- _WORK REQUIRED_
Go through the material below and count the lines containing the word "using". Give that number by itself.
○ ○ ○ ○
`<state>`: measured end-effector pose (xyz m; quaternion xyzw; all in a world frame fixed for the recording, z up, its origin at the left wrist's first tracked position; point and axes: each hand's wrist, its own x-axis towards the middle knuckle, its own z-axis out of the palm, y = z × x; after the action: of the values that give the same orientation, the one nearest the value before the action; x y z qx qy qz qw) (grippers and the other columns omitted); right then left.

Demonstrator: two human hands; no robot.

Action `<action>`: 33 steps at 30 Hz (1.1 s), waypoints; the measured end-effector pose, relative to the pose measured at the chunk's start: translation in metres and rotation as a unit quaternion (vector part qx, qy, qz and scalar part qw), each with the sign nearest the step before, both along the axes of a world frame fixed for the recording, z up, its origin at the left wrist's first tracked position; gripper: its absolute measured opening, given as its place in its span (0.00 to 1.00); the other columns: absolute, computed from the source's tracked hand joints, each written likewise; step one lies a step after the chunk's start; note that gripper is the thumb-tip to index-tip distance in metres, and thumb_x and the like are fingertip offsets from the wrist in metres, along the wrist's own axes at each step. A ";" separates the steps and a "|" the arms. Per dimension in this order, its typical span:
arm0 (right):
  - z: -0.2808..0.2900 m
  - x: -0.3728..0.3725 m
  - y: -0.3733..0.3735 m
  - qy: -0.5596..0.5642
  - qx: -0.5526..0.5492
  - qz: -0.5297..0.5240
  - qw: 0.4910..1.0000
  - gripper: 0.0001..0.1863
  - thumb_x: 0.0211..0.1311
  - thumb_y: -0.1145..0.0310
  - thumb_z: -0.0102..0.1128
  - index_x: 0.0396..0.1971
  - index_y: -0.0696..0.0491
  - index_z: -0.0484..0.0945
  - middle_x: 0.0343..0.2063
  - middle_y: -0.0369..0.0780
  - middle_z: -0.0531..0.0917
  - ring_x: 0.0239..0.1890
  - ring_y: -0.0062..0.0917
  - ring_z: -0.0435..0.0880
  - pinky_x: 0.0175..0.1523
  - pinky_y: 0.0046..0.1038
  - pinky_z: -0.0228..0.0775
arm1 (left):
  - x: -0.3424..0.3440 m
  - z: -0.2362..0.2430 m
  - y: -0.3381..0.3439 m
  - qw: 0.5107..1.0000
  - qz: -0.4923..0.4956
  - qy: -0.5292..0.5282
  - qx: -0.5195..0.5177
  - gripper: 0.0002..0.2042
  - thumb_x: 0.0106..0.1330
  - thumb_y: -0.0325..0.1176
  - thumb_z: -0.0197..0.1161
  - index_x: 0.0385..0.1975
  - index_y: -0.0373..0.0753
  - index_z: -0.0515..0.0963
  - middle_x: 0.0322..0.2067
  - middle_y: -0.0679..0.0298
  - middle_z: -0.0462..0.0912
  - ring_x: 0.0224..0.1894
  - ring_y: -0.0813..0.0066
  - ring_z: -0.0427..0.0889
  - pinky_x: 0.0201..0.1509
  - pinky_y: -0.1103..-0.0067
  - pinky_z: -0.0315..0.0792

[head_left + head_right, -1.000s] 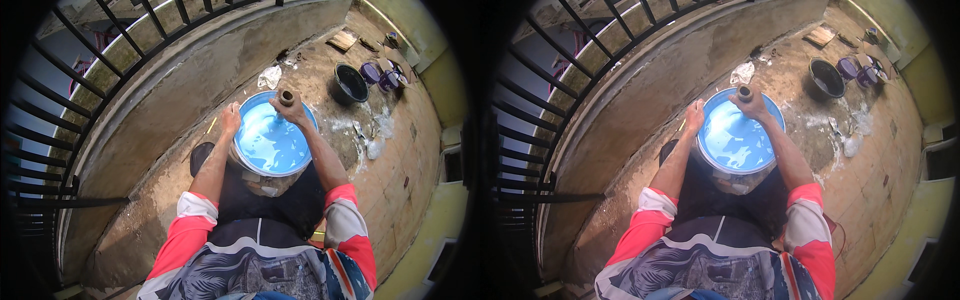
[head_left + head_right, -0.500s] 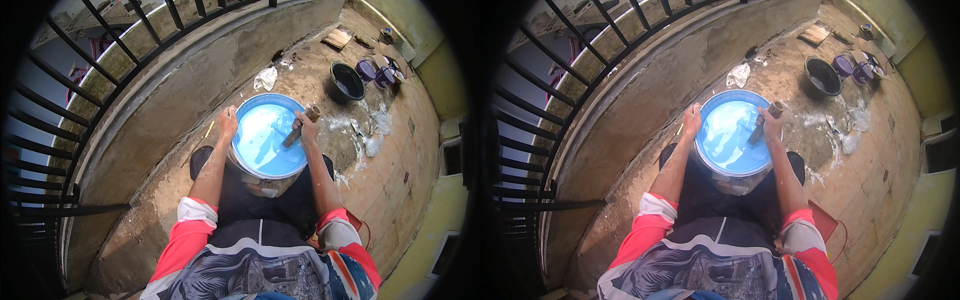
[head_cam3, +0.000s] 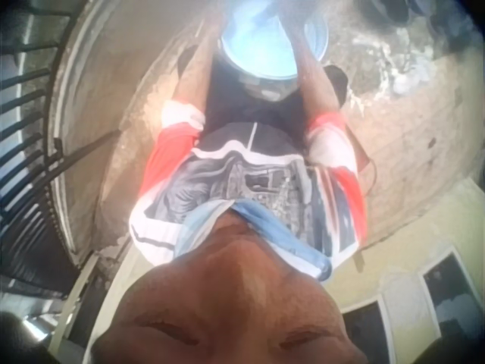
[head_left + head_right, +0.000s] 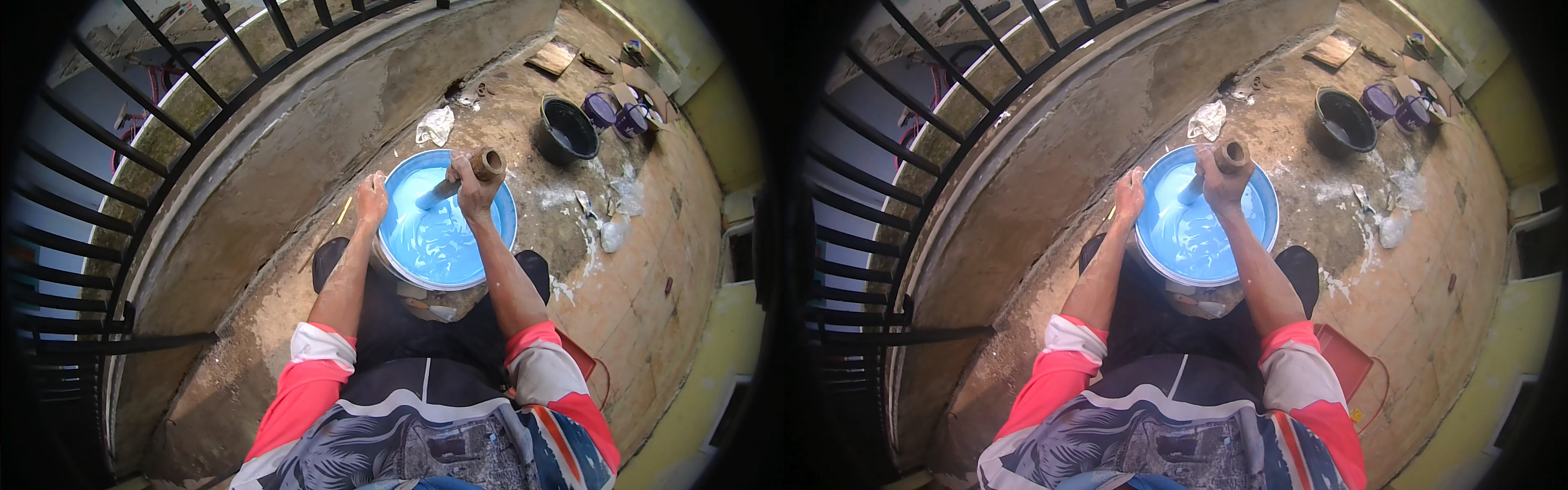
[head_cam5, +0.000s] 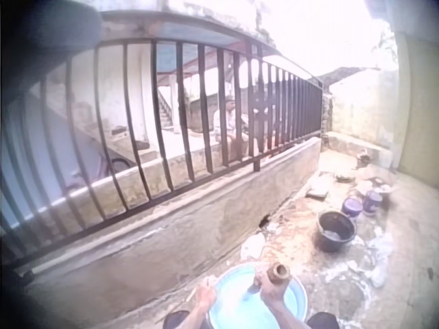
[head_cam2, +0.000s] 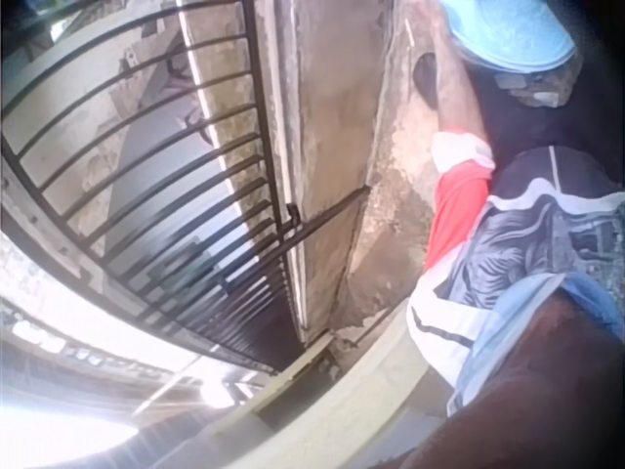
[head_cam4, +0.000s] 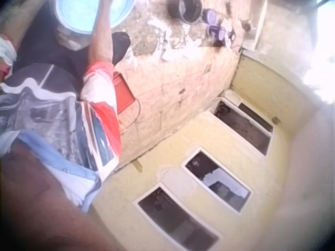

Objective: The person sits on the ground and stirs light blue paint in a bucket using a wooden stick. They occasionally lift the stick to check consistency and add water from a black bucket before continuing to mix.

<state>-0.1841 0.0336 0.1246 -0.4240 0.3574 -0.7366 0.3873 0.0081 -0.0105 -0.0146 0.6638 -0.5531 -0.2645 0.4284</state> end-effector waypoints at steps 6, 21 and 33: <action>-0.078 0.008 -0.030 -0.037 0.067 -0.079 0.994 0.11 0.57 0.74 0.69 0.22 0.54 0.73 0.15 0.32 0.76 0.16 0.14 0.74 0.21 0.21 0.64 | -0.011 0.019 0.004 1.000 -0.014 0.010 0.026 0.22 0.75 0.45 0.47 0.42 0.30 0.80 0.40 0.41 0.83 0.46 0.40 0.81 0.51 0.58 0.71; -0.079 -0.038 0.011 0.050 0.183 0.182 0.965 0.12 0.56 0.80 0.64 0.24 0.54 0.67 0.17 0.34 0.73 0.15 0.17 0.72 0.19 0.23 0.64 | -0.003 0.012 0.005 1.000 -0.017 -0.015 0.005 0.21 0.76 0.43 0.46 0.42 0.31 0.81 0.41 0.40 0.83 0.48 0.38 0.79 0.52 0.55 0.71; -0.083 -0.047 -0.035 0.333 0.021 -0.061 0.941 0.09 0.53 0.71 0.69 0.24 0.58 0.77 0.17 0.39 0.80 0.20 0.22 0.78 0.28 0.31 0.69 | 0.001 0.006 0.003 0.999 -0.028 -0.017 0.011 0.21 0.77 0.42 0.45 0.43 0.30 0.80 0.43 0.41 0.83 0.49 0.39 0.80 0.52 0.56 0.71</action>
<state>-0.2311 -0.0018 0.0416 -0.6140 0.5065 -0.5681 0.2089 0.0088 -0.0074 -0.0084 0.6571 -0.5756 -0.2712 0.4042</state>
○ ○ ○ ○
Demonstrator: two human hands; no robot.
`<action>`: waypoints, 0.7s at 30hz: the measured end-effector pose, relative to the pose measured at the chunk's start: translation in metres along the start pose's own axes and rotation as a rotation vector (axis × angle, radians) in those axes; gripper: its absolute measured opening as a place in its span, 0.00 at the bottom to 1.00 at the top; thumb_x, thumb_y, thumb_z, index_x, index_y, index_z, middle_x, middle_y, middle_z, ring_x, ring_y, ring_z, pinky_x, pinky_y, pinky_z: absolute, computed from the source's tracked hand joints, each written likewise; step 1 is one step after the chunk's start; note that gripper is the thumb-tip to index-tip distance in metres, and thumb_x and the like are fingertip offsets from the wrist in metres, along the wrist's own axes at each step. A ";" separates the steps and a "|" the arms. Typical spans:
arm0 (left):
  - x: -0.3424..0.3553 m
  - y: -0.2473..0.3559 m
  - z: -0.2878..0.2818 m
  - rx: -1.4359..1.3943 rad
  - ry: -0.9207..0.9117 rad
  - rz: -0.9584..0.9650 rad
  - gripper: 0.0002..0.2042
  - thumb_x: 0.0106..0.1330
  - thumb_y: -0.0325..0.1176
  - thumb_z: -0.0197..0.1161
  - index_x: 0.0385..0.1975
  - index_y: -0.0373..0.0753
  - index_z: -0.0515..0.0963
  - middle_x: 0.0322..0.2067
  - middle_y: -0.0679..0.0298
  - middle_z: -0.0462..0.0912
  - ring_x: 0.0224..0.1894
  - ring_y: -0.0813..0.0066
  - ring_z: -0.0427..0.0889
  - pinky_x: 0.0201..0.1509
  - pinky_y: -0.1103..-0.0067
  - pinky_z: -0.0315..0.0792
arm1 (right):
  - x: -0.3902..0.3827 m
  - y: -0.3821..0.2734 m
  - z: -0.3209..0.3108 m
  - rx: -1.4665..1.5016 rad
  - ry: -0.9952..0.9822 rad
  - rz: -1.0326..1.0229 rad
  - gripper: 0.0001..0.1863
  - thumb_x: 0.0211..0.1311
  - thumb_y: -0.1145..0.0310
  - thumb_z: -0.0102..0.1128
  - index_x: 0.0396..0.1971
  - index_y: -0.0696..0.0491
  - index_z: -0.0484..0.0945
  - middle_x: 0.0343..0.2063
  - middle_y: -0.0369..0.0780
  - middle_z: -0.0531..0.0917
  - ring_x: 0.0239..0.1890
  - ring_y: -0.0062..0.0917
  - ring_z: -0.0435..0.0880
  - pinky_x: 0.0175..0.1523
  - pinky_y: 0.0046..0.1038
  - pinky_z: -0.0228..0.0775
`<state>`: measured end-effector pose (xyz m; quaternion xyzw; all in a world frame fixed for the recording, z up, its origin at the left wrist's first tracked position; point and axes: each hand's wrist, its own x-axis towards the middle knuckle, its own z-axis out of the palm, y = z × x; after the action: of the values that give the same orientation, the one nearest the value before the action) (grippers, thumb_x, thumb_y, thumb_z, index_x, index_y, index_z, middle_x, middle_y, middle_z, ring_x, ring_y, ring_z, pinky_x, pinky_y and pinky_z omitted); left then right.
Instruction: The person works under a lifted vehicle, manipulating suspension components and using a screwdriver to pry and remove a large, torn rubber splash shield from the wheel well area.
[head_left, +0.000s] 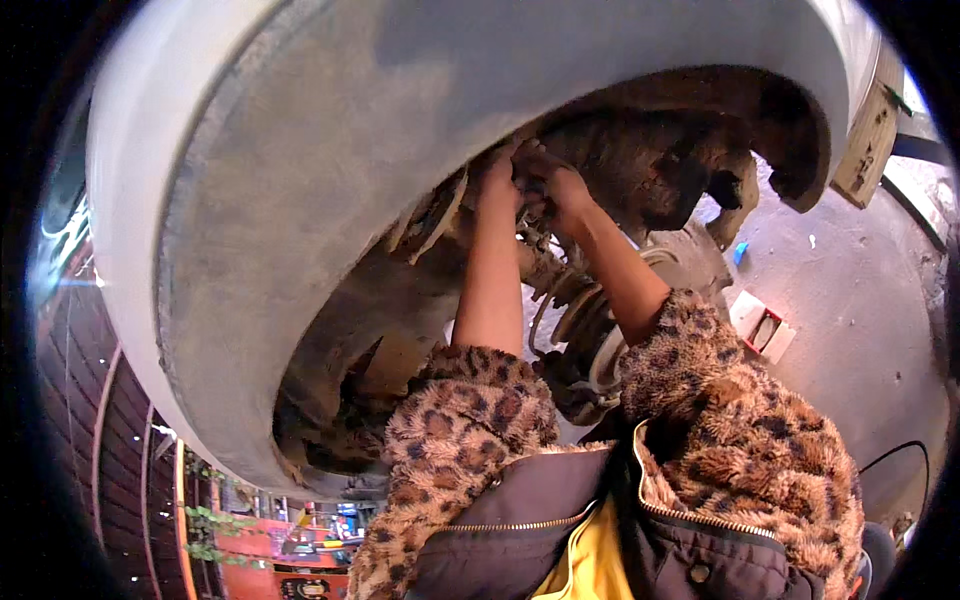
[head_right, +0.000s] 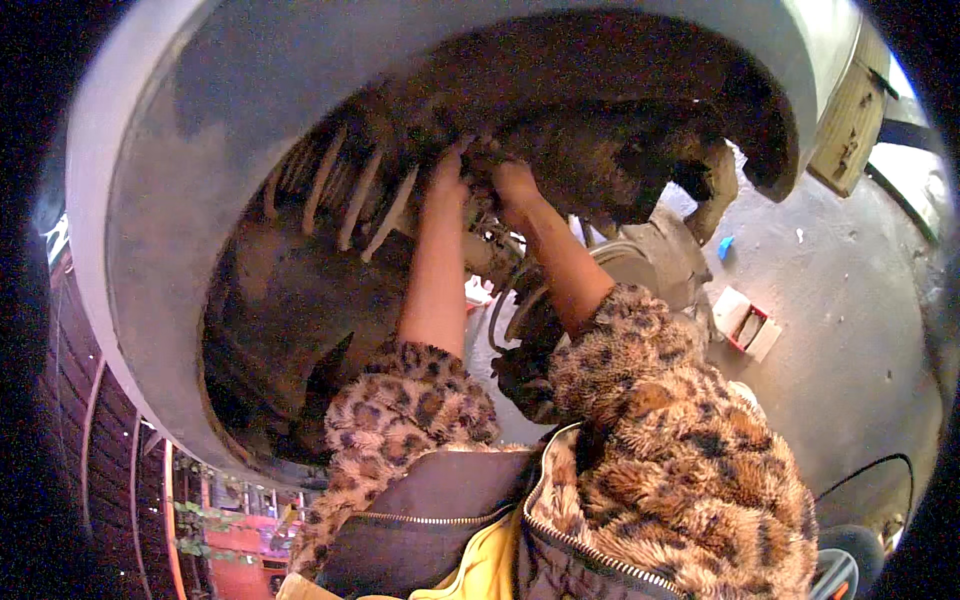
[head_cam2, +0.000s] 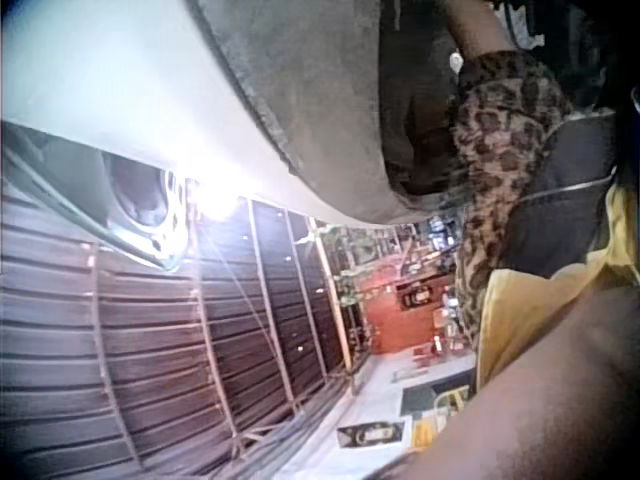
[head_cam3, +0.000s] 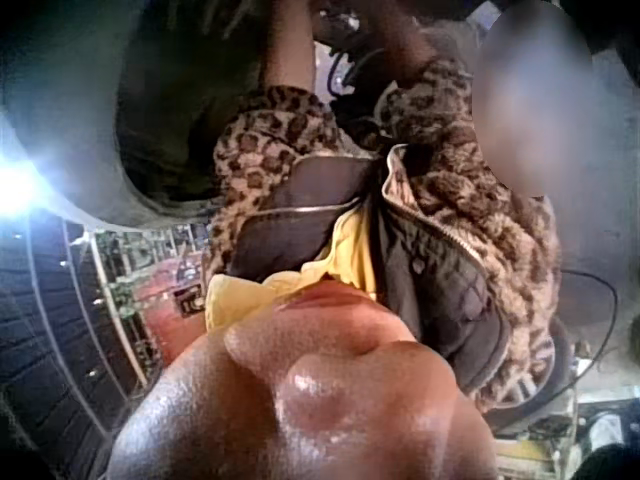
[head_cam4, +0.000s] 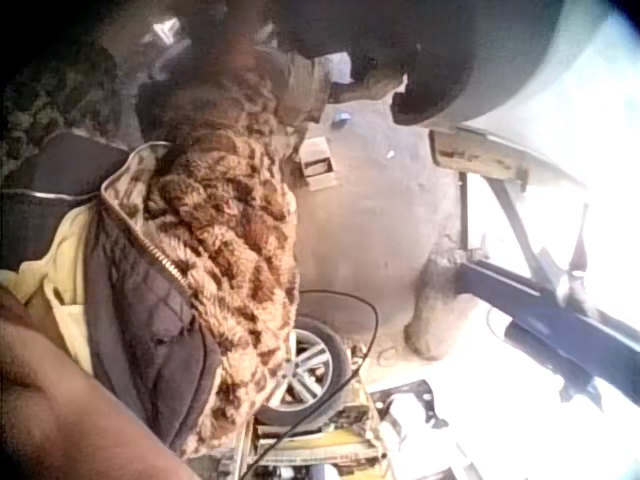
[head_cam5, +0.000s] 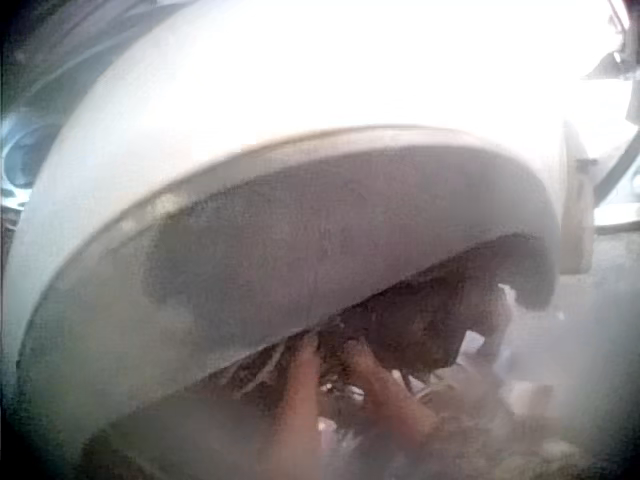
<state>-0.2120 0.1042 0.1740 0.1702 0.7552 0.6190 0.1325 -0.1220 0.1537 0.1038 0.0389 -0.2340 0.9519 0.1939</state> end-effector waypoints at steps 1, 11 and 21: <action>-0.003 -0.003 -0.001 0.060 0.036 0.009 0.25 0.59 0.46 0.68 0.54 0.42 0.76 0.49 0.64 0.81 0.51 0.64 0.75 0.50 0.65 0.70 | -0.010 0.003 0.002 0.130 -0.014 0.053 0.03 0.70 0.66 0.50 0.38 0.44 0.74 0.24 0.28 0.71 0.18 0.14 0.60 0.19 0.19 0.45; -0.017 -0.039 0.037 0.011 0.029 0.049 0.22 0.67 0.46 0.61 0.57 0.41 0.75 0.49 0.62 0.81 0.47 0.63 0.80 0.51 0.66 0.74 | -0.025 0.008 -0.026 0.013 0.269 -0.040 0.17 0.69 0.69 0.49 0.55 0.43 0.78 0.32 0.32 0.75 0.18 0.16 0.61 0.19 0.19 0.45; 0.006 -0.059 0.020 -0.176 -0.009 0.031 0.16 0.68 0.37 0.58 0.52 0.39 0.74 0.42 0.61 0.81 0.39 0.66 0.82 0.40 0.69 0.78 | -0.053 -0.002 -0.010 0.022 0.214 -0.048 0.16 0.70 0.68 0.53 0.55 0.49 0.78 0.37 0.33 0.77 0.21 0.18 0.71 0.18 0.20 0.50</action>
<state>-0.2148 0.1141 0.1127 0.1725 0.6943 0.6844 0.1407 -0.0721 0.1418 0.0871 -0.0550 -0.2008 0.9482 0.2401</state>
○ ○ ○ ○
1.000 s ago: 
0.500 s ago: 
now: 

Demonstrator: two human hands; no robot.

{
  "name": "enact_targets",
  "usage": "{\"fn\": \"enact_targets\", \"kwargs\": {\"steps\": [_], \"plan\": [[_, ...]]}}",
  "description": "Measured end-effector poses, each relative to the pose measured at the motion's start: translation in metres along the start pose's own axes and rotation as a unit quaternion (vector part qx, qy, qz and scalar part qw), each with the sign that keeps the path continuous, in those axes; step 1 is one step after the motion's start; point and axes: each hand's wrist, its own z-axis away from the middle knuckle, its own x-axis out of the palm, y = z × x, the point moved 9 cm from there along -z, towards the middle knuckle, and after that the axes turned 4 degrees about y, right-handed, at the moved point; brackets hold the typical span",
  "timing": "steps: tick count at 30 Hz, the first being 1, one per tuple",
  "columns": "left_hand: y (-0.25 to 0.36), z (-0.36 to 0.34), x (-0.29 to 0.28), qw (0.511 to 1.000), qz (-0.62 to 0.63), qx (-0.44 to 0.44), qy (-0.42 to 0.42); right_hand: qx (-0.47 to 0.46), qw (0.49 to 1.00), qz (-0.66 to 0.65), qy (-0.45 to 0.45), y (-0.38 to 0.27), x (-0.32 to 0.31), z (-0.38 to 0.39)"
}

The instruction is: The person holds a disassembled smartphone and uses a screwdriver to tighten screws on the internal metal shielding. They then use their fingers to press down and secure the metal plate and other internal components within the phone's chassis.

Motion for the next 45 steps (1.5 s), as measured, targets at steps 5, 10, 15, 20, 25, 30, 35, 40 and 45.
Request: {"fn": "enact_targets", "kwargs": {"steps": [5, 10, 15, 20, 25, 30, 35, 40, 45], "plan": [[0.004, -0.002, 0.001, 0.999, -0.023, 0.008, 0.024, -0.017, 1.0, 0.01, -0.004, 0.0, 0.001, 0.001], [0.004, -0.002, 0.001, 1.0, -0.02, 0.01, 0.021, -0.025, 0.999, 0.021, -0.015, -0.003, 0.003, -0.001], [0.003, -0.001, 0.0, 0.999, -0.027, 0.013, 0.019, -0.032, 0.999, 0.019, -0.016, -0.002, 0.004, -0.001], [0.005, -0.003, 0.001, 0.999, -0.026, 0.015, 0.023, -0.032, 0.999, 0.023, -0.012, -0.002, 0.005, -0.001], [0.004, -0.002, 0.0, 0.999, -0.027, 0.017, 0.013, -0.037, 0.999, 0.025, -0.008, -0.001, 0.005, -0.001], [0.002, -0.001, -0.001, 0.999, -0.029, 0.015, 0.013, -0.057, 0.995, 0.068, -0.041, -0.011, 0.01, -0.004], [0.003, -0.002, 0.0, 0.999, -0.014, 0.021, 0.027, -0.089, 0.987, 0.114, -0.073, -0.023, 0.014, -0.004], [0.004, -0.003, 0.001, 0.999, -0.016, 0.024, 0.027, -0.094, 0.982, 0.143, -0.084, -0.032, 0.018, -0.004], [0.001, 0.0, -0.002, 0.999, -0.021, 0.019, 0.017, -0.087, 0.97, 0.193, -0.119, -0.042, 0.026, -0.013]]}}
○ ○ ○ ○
- _EXERCISE SOLUTION_
2